Andreas Dilger wrote:
On Jun 29, 2007 16:55 -0400, Theodore Tso wrote:
What's the eventual goal of this work? Would it be for mainline use,
or just something that would be used internally at Google? I'm not
particularly ennthused about supporting two ways of doing fallocate();
one for ext4 and one for bitmap-based files in ext2/3/4. Is the
benefit reallyworth it?
What I would suggest, which would make much easier, is to make this be
an incompatible extensions (which you as you point out is needed for
security reasons anyway) and then steal the high bit from the block
number field to indicate whether or not the block has been initialized
or not. That way you don't end up having to seek to a potentially
distant part of the disk to check out the bitmap. Also, you don't
have to worry about how to recover if the "block initialized bitmap"
inode gets smashed.
The downside is that it reduces the maximum size of the filesystem
supported by ext2 by a factor of two. But, there are at least two
patch series floating about that promise to allow filesystem block
sizes > than PAGE_SIZE which would allow you to recover the maximum
size supported by the filesytem.
I don't think ext2 is safe for > 8TB filesystems anyways, so this
isn't a huge loss.
This is reference to the idea of overloading the high-bit and not
related to the >PAGE_SIZE blocks correct?

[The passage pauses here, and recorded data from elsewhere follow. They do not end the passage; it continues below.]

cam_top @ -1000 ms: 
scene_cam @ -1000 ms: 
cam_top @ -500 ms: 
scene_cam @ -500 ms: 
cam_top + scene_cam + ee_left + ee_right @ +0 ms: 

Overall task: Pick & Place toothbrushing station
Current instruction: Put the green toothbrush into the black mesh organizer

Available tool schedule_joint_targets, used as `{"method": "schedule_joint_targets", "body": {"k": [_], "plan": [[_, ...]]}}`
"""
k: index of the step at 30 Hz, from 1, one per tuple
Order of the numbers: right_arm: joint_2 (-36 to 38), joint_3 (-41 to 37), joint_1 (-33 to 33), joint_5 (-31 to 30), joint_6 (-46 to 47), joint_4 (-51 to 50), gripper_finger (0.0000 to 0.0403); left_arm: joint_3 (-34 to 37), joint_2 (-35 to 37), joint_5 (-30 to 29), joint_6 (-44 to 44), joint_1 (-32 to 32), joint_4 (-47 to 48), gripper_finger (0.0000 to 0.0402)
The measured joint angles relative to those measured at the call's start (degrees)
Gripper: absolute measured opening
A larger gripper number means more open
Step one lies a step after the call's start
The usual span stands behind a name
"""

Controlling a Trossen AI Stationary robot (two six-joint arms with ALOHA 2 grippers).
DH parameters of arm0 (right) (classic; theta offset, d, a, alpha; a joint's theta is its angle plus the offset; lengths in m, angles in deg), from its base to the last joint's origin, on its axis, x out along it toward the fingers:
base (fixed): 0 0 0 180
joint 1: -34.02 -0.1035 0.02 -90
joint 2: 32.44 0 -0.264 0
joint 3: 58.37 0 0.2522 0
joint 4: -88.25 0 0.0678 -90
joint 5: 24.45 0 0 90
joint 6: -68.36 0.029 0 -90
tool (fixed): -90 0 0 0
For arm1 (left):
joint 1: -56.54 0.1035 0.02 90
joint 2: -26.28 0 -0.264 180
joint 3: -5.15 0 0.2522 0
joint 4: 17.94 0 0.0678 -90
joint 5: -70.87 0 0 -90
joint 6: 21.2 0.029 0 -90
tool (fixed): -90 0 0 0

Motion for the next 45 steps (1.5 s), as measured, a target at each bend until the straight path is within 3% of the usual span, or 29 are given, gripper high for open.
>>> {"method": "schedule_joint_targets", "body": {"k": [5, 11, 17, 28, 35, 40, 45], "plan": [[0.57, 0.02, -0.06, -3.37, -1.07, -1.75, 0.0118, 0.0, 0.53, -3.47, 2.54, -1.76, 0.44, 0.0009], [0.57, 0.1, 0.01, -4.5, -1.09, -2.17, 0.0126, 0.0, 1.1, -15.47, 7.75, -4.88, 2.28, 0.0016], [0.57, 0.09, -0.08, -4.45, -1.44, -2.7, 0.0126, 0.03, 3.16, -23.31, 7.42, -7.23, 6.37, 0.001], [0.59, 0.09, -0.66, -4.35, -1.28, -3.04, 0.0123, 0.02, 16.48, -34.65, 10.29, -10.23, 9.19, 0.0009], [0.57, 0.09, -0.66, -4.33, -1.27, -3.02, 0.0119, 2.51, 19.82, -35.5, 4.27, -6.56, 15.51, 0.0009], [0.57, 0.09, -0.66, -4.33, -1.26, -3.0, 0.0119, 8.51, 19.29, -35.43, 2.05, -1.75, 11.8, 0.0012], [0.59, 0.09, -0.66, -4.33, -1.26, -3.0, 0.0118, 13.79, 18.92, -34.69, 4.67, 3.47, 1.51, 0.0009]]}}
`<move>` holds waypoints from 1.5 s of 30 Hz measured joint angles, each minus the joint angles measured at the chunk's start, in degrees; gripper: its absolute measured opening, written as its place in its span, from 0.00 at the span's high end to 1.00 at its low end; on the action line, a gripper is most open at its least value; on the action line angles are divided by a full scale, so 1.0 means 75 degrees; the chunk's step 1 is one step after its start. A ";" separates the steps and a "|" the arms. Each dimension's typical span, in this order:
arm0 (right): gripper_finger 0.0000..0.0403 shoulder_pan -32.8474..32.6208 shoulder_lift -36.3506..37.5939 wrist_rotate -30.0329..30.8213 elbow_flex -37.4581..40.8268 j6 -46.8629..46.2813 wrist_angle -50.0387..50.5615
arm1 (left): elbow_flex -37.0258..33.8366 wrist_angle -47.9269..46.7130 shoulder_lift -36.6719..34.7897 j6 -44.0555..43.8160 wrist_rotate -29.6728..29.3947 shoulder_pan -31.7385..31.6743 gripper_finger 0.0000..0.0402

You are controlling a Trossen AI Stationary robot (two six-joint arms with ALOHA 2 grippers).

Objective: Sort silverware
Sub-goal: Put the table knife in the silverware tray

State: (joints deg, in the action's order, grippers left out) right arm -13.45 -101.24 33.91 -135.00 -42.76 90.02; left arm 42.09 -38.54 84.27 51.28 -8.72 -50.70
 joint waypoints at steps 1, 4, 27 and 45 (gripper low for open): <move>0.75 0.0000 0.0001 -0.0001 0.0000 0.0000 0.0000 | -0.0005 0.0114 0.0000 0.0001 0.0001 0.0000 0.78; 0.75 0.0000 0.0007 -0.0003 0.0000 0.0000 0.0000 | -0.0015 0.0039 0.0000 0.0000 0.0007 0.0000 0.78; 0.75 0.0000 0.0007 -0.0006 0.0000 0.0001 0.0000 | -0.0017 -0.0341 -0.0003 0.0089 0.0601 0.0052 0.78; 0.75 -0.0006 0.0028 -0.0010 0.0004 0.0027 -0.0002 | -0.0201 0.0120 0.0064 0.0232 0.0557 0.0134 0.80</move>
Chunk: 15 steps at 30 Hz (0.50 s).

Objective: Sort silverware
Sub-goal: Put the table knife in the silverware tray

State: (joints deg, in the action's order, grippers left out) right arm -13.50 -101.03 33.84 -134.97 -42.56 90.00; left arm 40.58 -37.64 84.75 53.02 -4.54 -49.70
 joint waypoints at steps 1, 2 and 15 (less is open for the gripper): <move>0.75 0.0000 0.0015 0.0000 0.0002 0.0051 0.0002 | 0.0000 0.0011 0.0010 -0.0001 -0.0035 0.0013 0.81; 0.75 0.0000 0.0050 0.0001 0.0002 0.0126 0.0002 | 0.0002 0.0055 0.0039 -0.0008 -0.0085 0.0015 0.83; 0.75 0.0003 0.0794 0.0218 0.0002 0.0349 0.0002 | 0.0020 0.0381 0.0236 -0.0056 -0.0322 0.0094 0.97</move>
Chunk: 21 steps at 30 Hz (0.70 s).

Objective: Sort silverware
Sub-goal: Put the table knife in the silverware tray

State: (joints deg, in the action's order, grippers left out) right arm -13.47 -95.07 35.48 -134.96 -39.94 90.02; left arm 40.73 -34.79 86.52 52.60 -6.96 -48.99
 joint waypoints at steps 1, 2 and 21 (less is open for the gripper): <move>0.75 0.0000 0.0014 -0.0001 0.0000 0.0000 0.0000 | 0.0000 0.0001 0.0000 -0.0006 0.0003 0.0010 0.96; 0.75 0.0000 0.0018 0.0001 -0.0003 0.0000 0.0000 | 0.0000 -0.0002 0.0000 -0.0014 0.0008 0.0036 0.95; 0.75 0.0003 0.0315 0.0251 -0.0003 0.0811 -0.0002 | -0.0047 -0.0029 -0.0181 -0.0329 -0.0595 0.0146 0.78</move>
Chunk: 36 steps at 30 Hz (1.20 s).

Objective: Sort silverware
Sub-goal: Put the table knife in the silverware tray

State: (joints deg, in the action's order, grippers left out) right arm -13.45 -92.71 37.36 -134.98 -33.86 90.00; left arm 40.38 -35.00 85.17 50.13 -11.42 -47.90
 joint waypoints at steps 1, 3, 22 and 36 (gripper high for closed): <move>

The other possibility is, assuming Google likes ext2 because they
don't care about e2fsck, is to patch ext4 to not use any
journaling (i.e. make all of the ext4_journal*() wrappers be
no-ops). That way they would get extents, mballoc and other speedups.
We do care about the e2fsck problem, though the cost/benefit of e2fsck
times/memory problems vs the overhead of journalling doesn't weigh in
journalling's favour for a lot of our per-spindle-latency bound
applications. These apps manage to get pretty good disk locality
guarantees and the journal overheads can induce undesired head movement.
ext4 does look very promising, though I'm not certain it's ready for our
What are people's thoughts on providing ext3 non-journal mode? We could
benefit from several of the additions to ext3 that aren't available in
ext2 and disabling journalling there sounds much more feasible for us
instead of trying to backport each ext3 component to ext2.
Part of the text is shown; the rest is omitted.